→ WHAT IS REQUIRED: The records underneath are to be printed in full and exactly, with no pictures carried over.

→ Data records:

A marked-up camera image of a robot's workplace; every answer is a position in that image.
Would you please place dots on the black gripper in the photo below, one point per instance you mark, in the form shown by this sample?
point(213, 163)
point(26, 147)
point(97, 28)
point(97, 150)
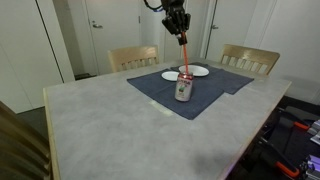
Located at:
point(176, 21)

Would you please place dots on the large white plate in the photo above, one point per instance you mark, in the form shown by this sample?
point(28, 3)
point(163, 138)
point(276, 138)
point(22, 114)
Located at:
point(196, 70)

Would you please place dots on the small white plate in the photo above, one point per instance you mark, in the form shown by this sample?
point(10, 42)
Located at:
point(170, 75)

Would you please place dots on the pink soda can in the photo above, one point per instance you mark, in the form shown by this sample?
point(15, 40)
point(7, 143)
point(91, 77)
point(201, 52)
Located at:
point(184, 86)

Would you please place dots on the dark blue cloth mat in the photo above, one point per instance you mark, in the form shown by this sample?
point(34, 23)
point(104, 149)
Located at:
point(186, 102)
point(221, 79)

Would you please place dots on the wooden chair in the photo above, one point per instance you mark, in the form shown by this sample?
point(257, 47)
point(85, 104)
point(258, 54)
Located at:
point(133, 57)
point(25, 152)
point(250, 59)

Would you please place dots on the beige tape strip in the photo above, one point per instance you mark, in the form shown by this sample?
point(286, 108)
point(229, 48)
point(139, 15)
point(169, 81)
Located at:
point(161, 108)

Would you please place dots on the black orange clamp equipment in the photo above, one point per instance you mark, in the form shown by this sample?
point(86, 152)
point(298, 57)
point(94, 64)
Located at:
point(284, 149)

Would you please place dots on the white door with handle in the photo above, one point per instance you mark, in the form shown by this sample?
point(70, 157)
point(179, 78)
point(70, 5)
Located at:
point(114, 24)

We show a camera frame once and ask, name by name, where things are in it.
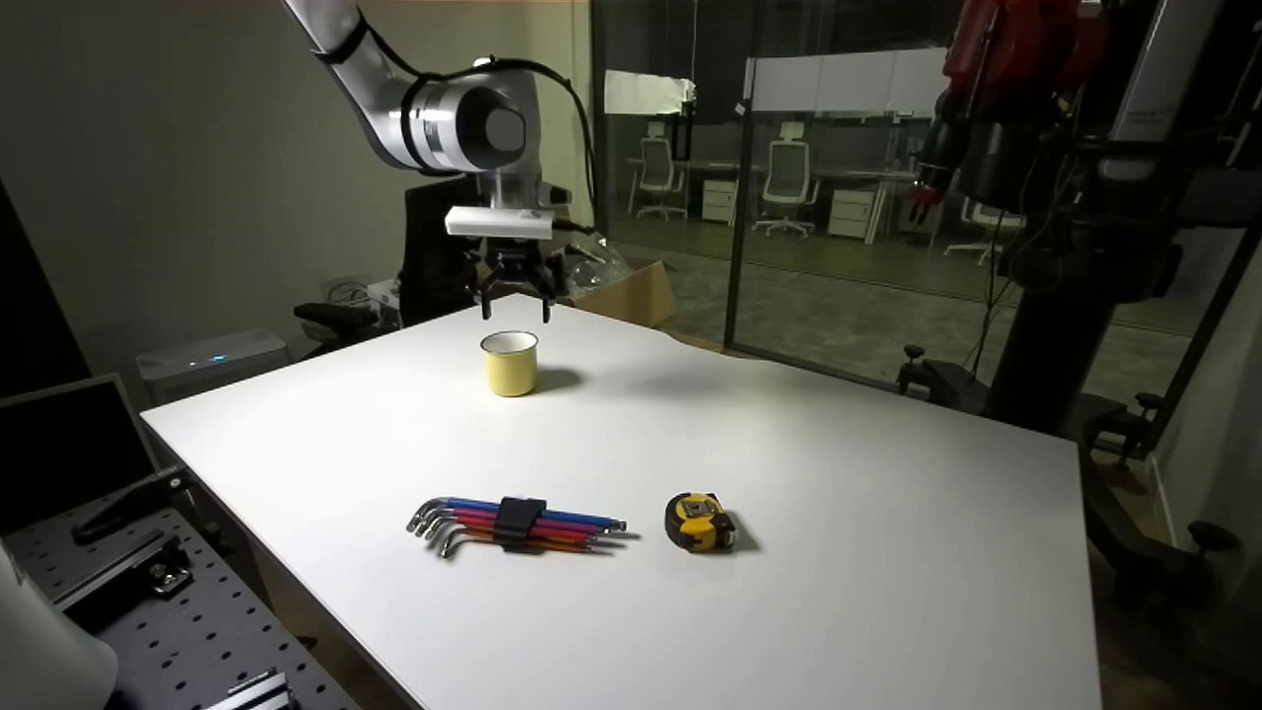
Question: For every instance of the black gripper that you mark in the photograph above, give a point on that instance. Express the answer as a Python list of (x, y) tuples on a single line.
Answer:
[(519, 267)]

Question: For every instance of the yellow mug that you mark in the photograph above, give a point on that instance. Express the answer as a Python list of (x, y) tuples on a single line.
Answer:
[(511, 363)]

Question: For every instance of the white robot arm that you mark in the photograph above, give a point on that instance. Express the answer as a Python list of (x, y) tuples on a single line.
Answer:
[(461, 125)]

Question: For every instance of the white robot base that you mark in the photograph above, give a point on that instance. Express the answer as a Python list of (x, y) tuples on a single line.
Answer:
[(45, 656)]

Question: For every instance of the black office chair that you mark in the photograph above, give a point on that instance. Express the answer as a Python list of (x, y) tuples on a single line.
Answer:
[(430, 277)]

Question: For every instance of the cardboard box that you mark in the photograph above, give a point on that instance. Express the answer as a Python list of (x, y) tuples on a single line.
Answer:
[(603, 283)]

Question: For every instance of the white office chair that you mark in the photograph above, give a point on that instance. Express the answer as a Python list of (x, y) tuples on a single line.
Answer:
[(656, 187), (789, 189)]

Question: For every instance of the hex key set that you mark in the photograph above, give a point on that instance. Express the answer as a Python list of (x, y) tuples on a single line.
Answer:
[(513, 526)]

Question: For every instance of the yellow black tape measure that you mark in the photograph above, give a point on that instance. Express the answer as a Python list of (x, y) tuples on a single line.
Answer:
[(698, 521)]

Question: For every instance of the black perforated side table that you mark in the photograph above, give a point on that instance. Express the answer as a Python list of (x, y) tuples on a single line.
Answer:
[(97, 526)]

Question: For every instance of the red black robot stand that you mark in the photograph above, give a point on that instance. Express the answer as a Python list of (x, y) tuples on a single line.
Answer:
[(1087, 125)]

→ REPLY TO THE TASK:
A marked-up camera image of a robot's workplace; every answer is a position in that image.
Would you please place dots on the black gripper in the photo below, one point per instance you mark, in the form shown by this sample?
point(213, 163)
point(26, 147)
point(97, 28)
point(97, 150)
Located at:
point(176, 21)

Would you please place dots on the large white plate in the photo above, one point per instance you mark, in the form shown by this sample?
point(28, 3)
point(163, 138)
point(276, 138)
point(22, 114)
Located at:
point(196, 70)

Would you please place dots on the small white plate in the photo above, one point per instance you mark, in the form shown by this sample?
point(10, 42)
Located at:
point(170, 75)

Would you please place dots on the pink soda can in the photo above, one point per instance you mark, in the form shown by this sample?
point(15, 40)
point(7, 143)
point(91, 77)
point(201, 52)
Located at:
point(184, 86)

Would you please place dots on the dark blue cloth mat in the photo above, one point per instance you mark, in the form shown by this sample?
point(34, 23)
point(104, 149)
Located at:
point(186, 102)
point(221, 79)

Would you please place dots on the wooden chair in the photo above, one point per instance you mark, in the form shown by this sample?
point(257, 47)
point(85, 104)
point(258, 54)
Located at:
point(133, 57)
point(25, 152)
point(250, 59)

Would you please place dots on the beige tape strip in the photo above, one point per instance you mark, in the form shown by this sample?
point(286, 108)
point(229, 48)
point(139, 15)
point(169, 81)
Located at:
point(161, 108)

Would you please place dots on the black orange clamp equipment in the photo above, one point per instance you mark, in the form shown by this sample?
point(86, 152)
point(298, 57)
point(94, 64)
Located at:
point(284, 149)

Would you please place dots on the white door with handle in the photo above, one point per instance you mark, in the form shown by this sample?
point(70, 157)
point(179, 78)
point(70, 5)
Located at:
point(114, 24)

We show a camera frame once and ask, name by name, where things are in it.
Question: For every instance of the black gripper that you mark in the photograph above, give a point on that instance. Express the answer as a Python list of (x, y) tuples on a single line.
Answer:
[(519, 267)]

Question: For every instance of the yellow mug that you mark in the photograph above, give a point on that instance. Express the answer as a Python list of (x, y) tuples on a single line.
Answer:
[(511, 363)]

Question: For every instance of the white robot arm that you mark in the photograph above, give a point on that instance. Express the answer as a Python list of (x, y) tuples on a single line.
Answer:
[(461, 125)]

Question: For every instance of the white robot base that you mark in the photograph above, give a point on that instance. Express the answer as a Python list of (x, y) tuples on a single line.
Answer:
[(45, 656)]

Question: For every instance of the black office chair that you mark in the photograph above, give a point on that instance. Express the answer as a Python list of (x, y) tuples on a single line.
Answer:
[(430, 277)]

Question: For every instance of the cardboard box that you mark in the photograph above, give a point on that instance. Express the answer as a Python list of (x, y) tuples on a single line.
Answer:
[(603, 283)]

Question: For every instance of the white office chair that you mark in the photograph above, give a point on that instance. Express the answer as a Python list of (x, y) tuples on a single line.
Answer:
[(656, 187), (789, 189)]

Question: For every instance of the hex key set that you mark in the photograph above, give a point on that instance. Express the answer as a Python list of (x, y) tuples on a single line.
Answer:
[(513, 526)]

Question: For every instance of the yellow black tape measure that you mark in the photograph above, give a point on that instance. Express the answer as a Python list of (x, y) tuples on a single line.
Answer:
[(698, 521)]

Question: For every instance of the black perforated side table that you mark in the photograph above, give a point on that instance. Express the answer as a Python list of (x, y) tuples on a single line.
Answer:
[(97, 526)]

Question: For every instance of the red black robot stand that you mark in the photograph above, give a point on that instance. Express the answer as a Python list of (x, y) tuples on a single line.
Answer:
[(1087, 125)]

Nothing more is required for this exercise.